> [Assigned task]:
Give the listing again in full, exactly as written.

━━━━━━━━━━━━━━━━━━━━━━━━━━━━━━

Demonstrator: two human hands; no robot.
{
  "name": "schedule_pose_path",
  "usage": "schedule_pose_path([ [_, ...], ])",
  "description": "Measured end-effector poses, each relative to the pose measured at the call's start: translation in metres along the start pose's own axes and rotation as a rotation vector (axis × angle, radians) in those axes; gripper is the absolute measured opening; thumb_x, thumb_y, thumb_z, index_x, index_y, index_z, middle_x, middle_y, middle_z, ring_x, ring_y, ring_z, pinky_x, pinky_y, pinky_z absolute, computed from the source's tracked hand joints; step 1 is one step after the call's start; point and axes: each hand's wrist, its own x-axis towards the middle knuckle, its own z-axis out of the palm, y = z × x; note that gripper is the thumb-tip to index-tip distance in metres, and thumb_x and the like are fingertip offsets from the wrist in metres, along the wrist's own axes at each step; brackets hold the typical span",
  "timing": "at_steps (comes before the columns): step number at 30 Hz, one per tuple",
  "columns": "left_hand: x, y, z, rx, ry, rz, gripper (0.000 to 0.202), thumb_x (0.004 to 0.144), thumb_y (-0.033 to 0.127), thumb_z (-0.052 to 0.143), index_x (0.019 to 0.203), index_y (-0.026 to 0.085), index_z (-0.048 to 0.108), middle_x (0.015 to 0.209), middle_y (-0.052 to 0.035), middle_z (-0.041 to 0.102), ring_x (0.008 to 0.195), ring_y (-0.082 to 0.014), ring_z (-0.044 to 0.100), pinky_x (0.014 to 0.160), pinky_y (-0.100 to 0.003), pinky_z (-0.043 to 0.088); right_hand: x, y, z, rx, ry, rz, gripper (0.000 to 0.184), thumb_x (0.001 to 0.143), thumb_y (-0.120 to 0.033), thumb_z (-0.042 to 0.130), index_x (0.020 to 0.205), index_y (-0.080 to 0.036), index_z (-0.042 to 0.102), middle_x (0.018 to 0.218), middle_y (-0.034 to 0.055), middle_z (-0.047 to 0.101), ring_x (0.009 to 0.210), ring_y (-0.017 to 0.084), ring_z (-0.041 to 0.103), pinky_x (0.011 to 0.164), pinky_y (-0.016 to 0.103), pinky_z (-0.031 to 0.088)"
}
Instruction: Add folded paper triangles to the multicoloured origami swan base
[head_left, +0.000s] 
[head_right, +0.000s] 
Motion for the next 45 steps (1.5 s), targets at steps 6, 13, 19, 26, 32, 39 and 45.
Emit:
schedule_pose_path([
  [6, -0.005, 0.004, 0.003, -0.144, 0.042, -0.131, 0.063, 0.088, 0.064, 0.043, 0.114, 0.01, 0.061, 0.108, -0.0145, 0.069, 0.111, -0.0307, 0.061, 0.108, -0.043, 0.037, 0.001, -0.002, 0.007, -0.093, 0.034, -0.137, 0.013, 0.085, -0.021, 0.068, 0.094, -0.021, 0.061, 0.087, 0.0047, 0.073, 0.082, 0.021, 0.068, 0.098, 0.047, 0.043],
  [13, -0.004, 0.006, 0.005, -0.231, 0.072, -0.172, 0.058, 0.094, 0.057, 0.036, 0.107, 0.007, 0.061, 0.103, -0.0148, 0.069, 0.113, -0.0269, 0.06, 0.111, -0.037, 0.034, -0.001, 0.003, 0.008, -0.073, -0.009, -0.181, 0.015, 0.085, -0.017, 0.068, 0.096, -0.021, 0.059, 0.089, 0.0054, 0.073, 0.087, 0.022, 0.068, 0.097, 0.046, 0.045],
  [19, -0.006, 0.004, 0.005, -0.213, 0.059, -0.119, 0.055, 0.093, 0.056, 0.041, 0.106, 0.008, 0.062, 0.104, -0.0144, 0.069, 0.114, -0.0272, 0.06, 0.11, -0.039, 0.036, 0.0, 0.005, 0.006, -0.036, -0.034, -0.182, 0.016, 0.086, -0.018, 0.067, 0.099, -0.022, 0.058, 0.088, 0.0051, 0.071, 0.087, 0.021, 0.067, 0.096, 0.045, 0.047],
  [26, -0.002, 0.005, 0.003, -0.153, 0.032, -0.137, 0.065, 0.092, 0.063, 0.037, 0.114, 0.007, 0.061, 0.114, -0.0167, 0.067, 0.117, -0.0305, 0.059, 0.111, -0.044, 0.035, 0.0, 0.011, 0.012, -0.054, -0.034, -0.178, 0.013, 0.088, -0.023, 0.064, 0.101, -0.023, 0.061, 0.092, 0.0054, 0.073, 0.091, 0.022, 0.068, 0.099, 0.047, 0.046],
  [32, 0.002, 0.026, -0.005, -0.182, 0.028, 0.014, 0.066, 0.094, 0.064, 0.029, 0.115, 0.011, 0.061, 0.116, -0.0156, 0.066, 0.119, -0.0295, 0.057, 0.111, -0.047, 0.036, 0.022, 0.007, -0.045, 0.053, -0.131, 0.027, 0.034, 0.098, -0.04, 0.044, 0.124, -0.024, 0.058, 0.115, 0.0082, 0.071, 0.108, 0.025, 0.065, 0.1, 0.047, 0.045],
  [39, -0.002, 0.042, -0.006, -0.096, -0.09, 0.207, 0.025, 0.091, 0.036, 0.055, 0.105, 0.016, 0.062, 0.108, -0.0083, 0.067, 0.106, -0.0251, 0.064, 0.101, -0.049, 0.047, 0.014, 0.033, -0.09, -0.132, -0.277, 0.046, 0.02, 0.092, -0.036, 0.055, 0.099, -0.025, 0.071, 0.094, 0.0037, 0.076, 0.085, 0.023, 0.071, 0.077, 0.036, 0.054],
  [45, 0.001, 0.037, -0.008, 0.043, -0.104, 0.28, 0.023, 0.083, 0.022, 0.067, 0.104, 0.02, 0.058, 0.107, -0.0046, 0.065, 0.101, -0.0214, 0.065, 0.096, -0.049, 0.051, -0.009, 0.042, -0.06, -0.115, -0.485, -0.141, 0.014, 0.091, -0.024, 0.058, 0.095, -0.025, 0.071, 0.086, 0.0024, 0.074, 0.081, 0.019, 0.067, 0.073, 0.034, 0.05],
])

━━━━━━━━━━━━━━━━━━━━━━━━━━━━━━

> [The completed task]:
Demonstrator: two human hands; no robot.
{
  "name": "schedule_pose_path",
  "usage": "schedule_pose_path([ [_, ...], ])",
  "description": "Measured end-effector poses, each relative to the pose measured at the call's start: translation in metres along the start pose's own axes and rotation as a rotation vector (axis × angle, radians) in those axes; gripper is the absolute measured opening; thumb_x, thumb_y, thumb_z, index_x, index_y, index_z, middle_x, middle_y, middle_z, ring_x, ring_y, ring_z, pinky_x, pinky_y, pinky_z absolute, computed from the source's tracked hand joints; step 1 is one step after the call's start; point and axes: each hand's wrist, its own x-axis towards the middle knuckle, its own z-axis out of the palm, y = z × x; note that gripper is the thumb-tip to index-tip distance in metres, and thumb_x and the like are fingertip offsets from the wrist in metres, along the wrist's own axes at each step; brackets hold the typical span",
  "timing": "at_steps (comes before the columns): step number at 30 Hz, one per tuple",
  "columns": "left_hand: x, y, z, rx, ry, rz, gripper (0.000 to 0.202), thumb_x (0.004 to 0.144), thumb_y (-0.033 to 0.127), thumb_z (-0.052 to 0.143), index_x (0.019 to 0.203), index_y (-0.026 to 0.085), index_z (-0.048 to 0.108), middle_x (0.015 to 0.209), middle_y (-0.052 to 0.035), middle_z (-0.041 to 0.102), ring_x (0.008 to 0.195), ring_y (-0.082 to 0.014), ring_z (-0.044 to 0.100), pinky_x (0.014 to 0.160), pinky_y (-0.100 to 0.003), pinky_z (-0.043 to 0.088); right_hand: x, y, z, rx, ry, rz, gripper (0.000 to 0.184), thumb_x (0.001 to 0.143), thumb_y (-0.120 to 0.033), thumb_z (-0.042 to 0.130), index_x (0.020 to 0.205), index_y (-0.080 to 0.036), index_z (-0.042 to 0.102), middle_x (0.018 to 0.218), middle_y (-0.034 to 0.055), middle_z (-0.047 to 0.101), ring_x (0.009 to 0.210), ring_y (-0.017 to 0.084), ring_z (-0.041 to 0.103), pinky_x (0.011 to 0.164), pinky_y (-0.016 to 0.103), pinky_z (-0.031 to 0.088)"
}
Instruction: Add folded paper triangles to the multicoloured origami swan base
[head_left, +0.000s] 
[head_right, +0.000s] 
Motion for the next 45 steps (1.5 s), targets at steps 6, 13, 19, 26, 32, 39 and 45.
Emit:
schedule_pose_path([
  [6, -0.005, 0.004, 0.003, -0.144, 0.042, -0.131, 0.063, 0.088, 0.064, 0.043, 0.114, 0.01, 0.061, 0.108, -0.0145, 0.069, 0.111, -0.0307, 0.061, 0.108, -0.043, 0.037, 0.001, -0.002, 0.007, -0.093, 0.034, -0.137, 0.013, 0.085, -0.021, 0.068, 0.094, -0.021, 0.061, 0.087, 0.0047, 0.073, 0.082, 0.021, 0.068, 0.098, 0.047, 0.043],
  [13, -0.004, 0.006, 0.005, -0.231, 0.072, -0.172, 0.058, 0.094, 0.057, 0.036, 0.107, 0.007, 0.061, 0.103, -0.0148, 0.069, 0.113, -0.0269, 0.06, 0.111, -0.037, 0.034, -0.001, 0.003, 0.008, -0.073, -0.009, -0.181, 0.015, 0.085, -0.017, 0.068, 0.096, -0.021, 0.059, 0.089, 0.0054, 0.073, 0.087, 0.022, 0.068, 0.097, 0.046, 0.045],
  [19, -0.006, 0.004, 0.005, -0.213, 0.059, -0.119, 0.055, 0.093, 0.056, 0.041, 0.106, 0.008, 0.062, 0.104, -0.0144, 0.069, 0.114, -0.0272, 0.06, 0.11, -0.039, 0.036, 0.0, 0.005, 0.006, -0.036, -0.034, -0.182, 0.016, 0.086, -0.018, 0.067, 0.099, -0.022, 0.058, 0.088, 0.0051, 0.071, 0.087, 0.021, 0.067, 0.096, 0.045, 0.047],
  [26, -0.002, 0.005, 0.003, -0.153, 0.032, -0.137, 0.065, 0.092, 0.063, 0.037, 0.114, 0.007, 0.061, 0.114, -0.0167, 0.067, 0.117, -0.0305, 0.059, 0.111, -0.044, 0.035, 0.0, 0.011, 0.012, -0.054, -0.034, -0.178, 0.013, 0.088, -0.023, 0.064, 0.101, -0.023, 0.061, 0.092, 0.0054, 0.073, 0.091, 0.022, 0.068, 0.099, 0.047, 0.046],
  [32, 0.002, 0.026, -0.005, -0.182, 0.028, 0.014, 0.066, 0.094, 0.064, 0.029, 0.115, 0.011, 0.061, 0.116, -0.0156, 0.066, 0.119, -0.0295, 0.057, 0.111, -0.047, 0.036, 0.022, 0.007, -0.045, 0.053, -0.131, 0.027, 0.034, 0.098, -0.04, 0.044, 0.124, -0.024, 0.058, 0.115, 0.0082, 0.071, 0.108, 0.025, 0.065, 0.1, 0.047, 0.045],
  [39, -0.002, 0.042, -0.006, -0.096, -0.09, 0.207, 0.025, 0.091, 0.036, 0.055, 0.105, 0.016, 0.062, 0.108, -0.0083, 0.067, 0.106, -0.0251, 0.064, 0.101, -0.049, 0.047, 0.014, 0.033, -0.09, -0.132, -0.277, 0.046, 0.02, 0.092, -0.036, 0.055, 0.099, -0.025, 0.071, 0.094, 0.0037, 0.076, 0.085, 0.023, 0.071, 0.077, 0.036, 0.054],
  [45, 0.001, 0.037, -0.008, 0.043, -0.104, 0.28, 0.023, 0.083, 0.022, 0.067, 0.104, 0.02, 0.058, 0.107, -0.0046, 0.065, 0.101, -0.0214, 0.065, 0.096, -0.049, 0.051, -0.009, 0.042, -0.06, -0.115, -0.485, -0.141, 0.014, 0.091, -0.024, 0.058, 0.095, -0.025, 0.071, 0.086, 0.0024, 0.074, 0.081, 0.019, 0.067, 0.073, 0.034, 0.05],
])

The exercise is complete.